Q: I am a convert (3 years), New Yorker and Hispanic. I have been married for 16 years. I started wearing the hijab immediately after converting. At first my husband asked me if it was a phase and asked me to only wear it for jummah/masjid related events. I briefly explained to him how important it was to me. Since then, my relationship has declined dramatically. He has told me outright that he feels uncomfortable being seen with me out in public because he feels as if everyone is looking at us, and mostly because he hates the way I look in it. I continue to wear the hijab all the time, even though I know how uncomfortable it makes him. I ultimately care about pleasing Allah (swt)
One of the first things I’ve always told converts is to be prepared for a test to come their way which will challenge their new commitment to Islam. Usually, that test comes within one of the key relationships in their life. In your case, it’s your husband. In others, it’s their parents, best friend, or boss at work.
It reminds me of the following ayahs in the Qur’an.
“Do people think that they will be left alone because they say: "We believe," and will not be tested.
And We indeed tested those who were before them. And Allah will certainly make (it) known (the truth of) those who are true, and will certainly make (it) known (the falsehood of) those who are liars”
Maybe being a convert myself, I feel comfortable offering these words because it allows a person new to the faith to know that when things get tough, it’s simply a way of being strengthened in their commitment insha Allah.

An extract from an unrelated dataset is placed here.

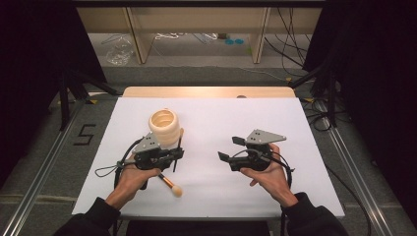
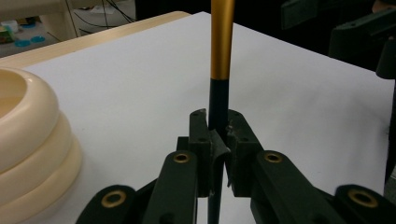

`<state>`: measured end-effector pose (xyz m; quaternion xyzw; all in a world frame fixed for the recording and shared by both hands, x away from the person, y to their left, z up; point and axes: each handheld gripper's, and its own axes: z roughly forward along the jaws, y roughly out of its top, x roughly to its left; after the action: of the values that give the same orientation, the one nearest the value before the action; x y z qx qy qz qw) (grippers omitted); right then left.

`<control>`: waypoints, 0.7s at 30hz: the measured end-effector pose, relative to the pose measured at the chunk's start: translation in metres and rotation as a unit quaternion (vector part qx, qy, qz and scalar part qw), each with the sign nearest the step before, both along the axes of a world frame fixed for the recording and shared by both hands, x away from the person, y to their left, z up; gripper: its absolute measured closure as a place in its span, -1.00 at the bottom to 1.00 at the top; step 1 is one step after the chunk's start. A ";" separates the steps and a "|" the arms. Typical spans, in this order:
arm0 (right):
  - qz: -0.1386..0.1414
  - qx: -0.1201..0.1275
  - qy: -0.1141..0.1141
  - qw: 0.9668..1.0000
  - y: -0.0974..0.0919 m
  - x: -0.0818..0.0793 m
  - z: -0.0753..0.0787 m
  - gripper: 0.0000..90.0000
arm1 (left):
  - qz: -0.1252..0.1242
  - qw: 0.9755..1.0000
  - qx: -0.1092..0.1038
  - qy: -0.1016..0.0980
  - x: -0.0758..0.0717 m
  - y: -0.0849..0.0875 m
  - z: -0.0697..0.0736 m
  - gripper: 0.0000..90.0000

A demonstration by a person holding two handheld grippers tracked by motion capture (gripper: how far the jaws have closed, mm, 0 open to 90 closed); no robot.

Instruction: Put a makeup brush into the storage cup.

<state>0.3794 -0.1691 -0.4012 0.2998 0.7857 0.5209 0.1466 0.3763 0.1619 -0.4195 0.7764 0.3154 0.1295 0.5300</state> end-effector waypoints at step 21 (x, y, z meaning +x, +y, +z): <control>-0.031 0.000 0.032 0.999 -0.023 -0.012 -0.017 -0.42 | 0.071 0.997 -0.015 -0.005 0.019 0.035 0.008 0.83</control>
<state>0.3672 -0.1922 -0.4178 0.3406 0.7800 0.5066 0.1376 0.3956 0.1972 -0.4117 0.7431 0.3694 0.1659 0.5328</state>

But having your husband be the person who is challenging you in the act of obeying Allah SWT regarding hijab certainly presents its own unique set of challenges. You cannot remove the hijab to please him, and at the same time, you want him to be pleased with you.
There are likely many reasons he isn’t comfortable with you covering, but all of them boil down to him dealing with uncertainty.

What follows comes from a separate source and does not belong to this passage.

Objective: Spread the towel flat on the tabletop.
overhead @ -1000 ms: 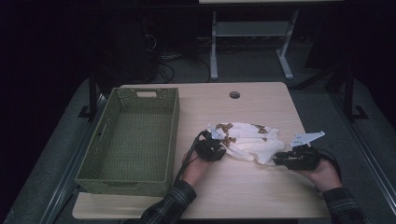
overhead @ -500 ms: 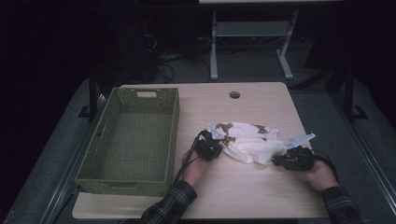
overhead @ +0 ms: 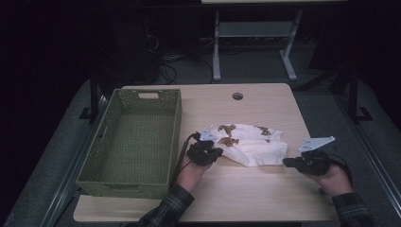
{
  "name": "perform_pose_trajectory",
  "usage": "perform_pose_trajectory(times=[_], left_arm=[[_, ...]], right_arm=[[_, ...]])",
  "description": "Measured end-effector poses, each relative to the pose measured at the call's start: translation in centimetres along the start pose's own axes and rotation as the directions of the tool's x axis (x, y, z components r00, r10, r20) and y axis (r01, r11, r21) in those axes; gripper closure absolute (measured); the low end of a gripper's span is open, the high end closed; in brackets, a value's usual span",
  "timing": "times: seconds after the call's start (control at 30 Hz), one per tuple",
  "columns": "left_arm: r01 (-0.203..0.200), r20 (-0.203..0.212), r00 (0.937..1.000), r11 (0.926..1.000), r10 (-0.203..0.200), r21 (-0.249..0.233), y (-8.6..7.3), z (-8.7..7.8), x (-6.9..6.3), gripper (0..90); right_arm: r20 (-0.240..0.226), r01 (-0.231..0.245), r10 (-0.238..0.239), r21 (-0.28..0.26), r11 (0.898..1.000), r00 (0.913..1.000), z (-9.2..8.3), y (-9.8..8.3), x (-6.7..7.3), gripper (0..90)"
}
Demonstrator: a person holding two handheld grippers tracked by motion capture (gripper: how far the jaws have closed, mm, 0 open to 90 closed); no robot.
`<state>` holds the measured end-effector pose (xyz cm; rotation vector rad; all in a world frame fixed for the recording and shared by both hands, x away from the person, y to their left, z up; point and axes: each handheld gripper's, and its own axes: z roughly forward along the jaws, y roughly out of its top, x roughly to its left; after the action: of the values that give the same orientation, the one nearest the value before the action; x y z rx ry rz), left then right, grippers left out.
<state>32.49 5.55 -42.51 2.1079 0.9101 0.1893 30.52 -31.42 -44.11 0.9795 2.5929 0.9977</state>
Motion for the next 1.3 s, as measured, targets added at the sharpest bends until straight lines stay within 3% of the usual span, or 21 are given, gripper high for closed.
perform_pose_trajectory(times=[0.13,0.33,0.4,0.6,1.0,1.1,1.23,1.3], left_arm=[[-0.007,0.023,0.9997,0.9999,0.006,0.009,-1.1,-1.3,-1.2,86.6],[0.010,0.028,0.9996,0.9999,-0.010,0.002,-2.2,-2.7,-1.8,86.6],[0.007,0.048,0.9988,0.9999,-0.008,0.012,-2.5,-2.9,-2.1,86.6],[-0.016,0.048,0.9988,0.9982,0.013,0.058,-3.6,-2.9,-3.5,86.5],[0.015,0.052,0.9984,0.9935,-0.021,0.113,-6.7,-4.4,-4.6,85.2],[0.011,0.023,0.9996,0.9960,-0.014,0.088,-6.5,-4.5,-4.5,75.0],[-0.004,0.012,0.9999,0.9983,0.004,0.058,-5.7,-4.4,-4.5,66.6],[-0.034,0.009,0.9994,0.9981,0.033,0.052,-4.9,-3.8,-4.3,63.9]], right_arm=[[0.005,-0.015,0.015,-0.027,1.000,0.9999,-1.5,-1.5,0.4,87.1],[0.004,-0.023,0.023,-0.056,0.998,0.9997,-2.9,-3.0,0.5,87.0],[-0.004,-0.028,0.028,-0.060,0.998,0.9996,-3.4,-3.6,0.8,87.0],[-0.032,-0.036,0.035,-0.022,0.999,0.9989,-3.8,-5.3,2.0,86.5],[-0.100,-0.007,0.008,0.013,1.000,0.9950,-3.7,-6.6,3.9,84.6],[-0.098,-0.005,0.004,-0.007,1.000,0.9952,-3.6,-6.3,3.8,74.1],[-0.081,-0.009,0.007,-0.032,0.999,0.9967,-3.5,-5.5,3.4,72.6],[-0.065,-0.010,0.007,-0.047,0.999,0.9978,-3.3,-4.7,3.0,72.7]])
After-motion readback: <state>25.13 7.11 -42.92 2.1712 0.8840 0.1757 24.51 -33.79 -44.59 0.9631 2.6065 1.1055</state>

He has already expressed that he is uncomfortable because his perception is that everyone is staring at you, and therefore, he isn’t “normal” anymore. He can’t blend in standing next to you. He can’t have certainty of what people will think or say around both of you, or whether or not someone might try to say rude comments to you or harm you.
But then we’ve got a lot of compassionate "maybes" to entertain in our minds.

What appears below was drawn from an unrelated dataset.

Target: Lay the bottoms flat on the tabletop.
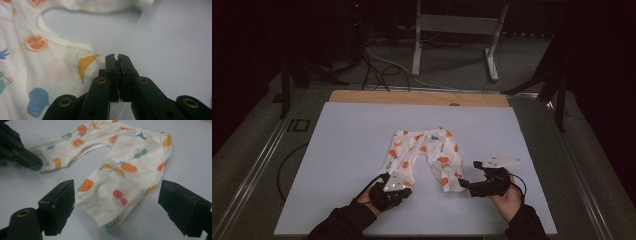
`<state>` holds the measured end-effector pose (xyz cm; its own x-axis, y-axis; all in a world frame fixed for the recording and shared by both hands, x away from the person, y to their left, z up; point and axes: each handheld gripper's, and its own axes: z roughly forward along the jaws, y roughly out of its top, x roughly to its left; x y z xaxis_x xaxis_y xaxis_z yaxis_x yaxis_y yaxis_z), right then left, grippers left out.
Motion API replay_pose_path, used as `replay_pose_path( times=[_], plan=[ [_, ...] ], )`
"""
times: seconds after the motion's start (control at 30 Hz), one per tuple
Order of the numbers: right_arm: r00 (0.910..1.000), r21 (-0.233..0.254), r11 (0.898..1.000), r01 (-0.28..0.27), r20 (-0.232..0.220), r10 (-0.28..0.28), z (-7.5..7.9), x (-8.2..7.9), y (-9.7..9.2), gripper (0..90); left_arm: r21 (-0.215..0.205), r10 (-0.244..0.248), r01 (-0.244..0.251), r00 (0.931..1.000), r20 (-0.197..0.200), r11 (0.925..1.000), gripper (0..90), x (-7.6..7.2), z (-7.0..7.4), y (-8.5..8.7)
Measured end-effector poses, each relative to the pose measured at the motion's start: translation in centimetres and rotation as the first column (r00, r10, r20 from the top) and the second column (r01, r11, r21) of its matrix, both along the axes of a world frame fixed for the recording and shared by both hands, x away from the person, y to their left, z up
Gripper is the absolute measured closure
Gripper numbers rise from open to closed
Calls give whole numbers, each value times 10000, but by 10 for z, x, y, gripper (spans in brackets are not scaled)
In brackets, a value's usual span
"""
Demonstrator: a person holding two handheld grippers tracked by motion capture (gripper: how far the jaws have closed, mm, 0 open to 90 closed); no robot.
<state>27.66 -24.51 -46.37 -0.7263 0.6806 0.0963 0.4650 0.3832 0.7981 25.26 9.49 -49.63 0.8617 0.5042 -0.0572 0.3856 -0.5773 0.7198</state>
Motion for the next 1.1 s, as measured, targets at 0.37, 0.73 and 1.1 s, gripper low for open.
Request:
replay_pose_path(
  times=[0.37,0.73,1.1],
  plan=[
    [10000,-116,9999,-30,13,30,-1,0,0,139,-698,482,-525,9969,-621,9962,864,1,-12,10],
    [10000,-153,9999,-32,-59,31,-2,0,-1,139,311,448,-436,9983,-369,9986,853,1,-20,15],
    [10000,-139,9999,-39,-63,38,-2,0,-1,139,332,1082,-1087,9940,165,9935,780,4,-19,19]
  ],
)
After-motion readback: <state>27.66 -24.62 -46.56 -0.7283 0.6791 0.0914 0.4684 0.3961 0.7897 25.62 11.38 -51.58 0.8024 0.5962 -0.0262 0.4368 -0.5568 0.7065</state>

Maybe your visibility as a Muslim makes him have to come face to face with his own personal level of commitment to Islam and his own Muslim identity.
Maybe he missed the “old” you and is afraid to relate to you as you are because he thinks he’ll have to start changing himself. It’s a lot easier to remind someone of their past than it is to change and move forward when someone else is growing.
As human beings, we are all resistant to change when it comes without us asking for it.
Even if he technically believes women should be following the Qur’an regarding covering, he may still not like the sudden change he experienced with you when you began dressing differently. Not because he is bad or evil, but because he loves you, and wrestles with sudden change.
So, there are a lot of maybes, but going through them is an important mental exercise, because it opens your heart to not just a way to understand him, but a way to have greater compassion towards him.
Here are some suggestions to reconnect in your marriage:
Remind him often of what made you say yes to him in the first place. Act the way you did when you first got together, and bring back the excitement to see him, passionate energy and desire to please him.
Appreciate his worries and concerns about you covering. Even at face value, he doesn’t want you to stand out and be mistreated. He doesn’t want people to be afraid of Muslims, and he thinks you're beautiful uncovered. See how you can work with that, and make extra effort to look good when you’re at home. Maybe he is just missing the “old” you a bit.
Have patience and compassion with him in regards to the Deen. It may be that your conversion, while a happy occasion for both of you, has also left him feeling inadequate in how he is following Islam. Make du’a for him often, and recognize that the conviction you have is a blessing from Allah SWT. With that in your heart, be a source of acceptance and comfort for him as much as you can.
Insha'Allah, with patience, steadfastness, and kindness on your part he'll come around and respect your level of commitment and it will eventually soften his heart.